I knew I needed a new logo. Badly. I just couldn’t get inspired to create one. So when the opportunity to completely revamp my website came up, I knew it was the perfect time to work on some re-branding as well. I am by no means a graphic designer, so I decided to hire someone to create it for me, with some of my own ideas of course.
My cousin, a well-connected Guatemala City urbanite, led me to one of her contacts, Marylina Grill, and her company Papel Magenta. Those of you who have followed my work for some time know I have deep connections to Guatemala and travel there often. Hiring a Guatemala-based company to design a logo for me just felt totally right.
The first order of business was to find a new font for my name. We worked with several and finally narrowed it down to one that’s similar to that used by one of my favorite travel magazines and clients, Conde Nast Traveler. We felt it looked elegant and represented the travel/editorial nature of a good portion of my work.

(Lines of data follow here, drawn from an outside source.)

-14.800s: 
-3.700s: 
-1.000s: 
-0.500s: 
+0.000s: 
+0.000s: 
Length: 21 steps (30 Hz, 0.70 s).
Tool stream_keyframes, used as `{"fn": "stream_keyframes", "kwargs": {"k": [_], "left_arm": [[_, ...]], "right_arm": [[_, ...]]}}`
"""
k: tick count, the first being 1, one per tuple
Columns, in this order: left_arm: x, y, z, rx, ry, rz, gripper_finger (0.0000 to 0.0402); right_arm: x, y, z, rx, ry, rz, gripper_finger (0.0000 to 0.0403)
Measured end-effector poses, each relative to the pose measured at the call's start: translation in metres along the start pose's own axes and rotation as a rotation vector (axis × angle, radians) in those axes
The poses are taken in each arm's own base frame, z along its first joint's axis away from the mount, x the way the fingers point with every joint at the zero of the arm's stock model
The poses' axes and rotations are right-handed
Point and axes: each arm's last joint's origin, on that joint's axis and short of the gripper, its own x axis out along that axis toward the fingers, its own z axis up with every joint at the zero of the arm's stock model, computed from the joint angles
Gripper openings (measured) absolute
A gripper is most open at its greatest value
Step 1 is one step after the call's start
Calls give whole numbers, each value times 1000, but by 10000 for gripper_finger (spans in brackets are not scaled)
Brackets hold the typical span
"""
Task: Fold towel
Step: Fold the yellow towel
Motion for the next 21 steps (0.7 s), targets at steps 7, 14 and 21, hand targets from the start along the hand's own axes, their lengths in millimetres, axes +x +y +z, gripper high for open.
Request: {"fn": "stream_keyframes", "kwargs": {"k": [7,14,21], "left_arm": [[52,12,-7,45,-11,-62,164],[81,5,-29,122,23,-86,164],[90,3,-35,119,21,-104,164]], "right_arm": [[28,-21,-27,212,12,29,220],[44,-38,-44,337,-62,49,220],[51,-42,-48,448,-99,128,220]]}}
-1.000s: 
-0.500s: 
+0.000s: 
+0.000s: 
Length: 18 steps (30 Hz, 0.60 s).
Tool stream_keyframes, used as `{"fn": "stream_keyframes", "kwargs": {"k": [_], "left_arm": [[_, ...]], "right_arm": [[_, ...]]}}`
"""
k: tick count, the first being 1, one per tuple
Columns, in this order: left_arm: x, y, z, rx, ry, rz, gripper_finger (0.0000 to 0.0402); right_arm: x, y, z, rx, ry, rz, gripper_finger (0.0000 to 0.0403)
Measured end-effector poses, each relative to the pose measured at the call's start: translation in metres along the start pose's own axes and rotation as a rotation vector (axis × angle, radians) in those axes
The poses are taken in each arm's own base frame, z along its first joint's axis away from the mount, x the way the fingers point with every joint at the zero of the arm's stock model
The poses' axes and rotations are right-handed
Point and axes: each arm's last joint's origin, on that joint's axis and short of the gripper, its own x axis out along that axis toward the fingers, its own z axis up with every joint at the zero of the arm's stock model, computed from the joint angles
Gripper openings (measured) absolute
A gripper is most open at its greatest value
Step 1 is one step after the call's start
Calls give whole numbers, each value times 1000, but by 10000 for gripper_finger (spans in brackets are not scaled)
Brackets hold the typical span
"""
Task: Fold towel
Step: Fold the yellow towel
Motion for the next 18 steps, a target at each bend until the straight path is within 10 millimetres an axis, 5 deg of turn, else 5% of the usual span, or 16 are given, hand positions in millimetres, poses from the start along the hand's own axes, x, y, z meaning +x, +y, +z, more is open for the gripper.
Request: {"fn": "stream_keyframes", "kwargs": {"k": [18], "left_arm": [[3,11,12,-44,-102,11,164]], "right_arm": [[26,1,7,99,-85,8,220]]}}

As for a symbol to go with my name, I had been giving this a lot of thought. Many photographers use their initials in some sort of stylized form. But I thought my initials, “AA,” looked too much like a certain airline or 12-step program. I also wanted something that better reflected me personally and creatively. So I decided on an Aleph, the first letter of the Hebrew alphabet.
In addition to Aleph being the “A” equivalent I was looking for, I chose it for its spiritual and metaphysical connotations. Jewish tradition regards the Hebrew letters as sources of divine creative power. Were they to disappear altogether from the world, sages tell us, creation would vanish along with them. Aleph is a silent letter with a numerical value of 1. Its original pictogram derivative is the symbol for an ox. And so it’s easy to see that it represents preeminence and strength. Hebrew sages also regard Aleph as signifying that our accomplishments, big or small, first emanate from stillness and silence. The latter point resonates strongly with my own creative experience.
And so we embarked on the process of creating a beautiful, stylized Aleph to go with my name. A couple of weeks later, and after a vacation in Bali, we still hadn’t settled on a proper Aleph. I wanted something that looked like calligraphy, but I realized that unless I hired a calligrapher, I wasn’t going to get what I needed. That’s when I found Paris-based Michel D’anastasio of Evolusign, who creates beautiful calligraphy of Hebrew letters. He hand-painted a unique Aleph, which was then sent to my designer. Having seen Michel’s work in which Hebrew characters are photographed at an angle and made into art, I decided a final tweak for the logo was to likewise tilt it and give it a unique twist. It came down to two final versions. After input from family and friends, I decided on the final art.
As you can see, the final version has the ‘tilted’ Aleph. I felt it gave the symbol a feel of being ‘lifted up.’ I also felt it represented seeing things from a different and unique angle, which for a photographer is what it’s all about.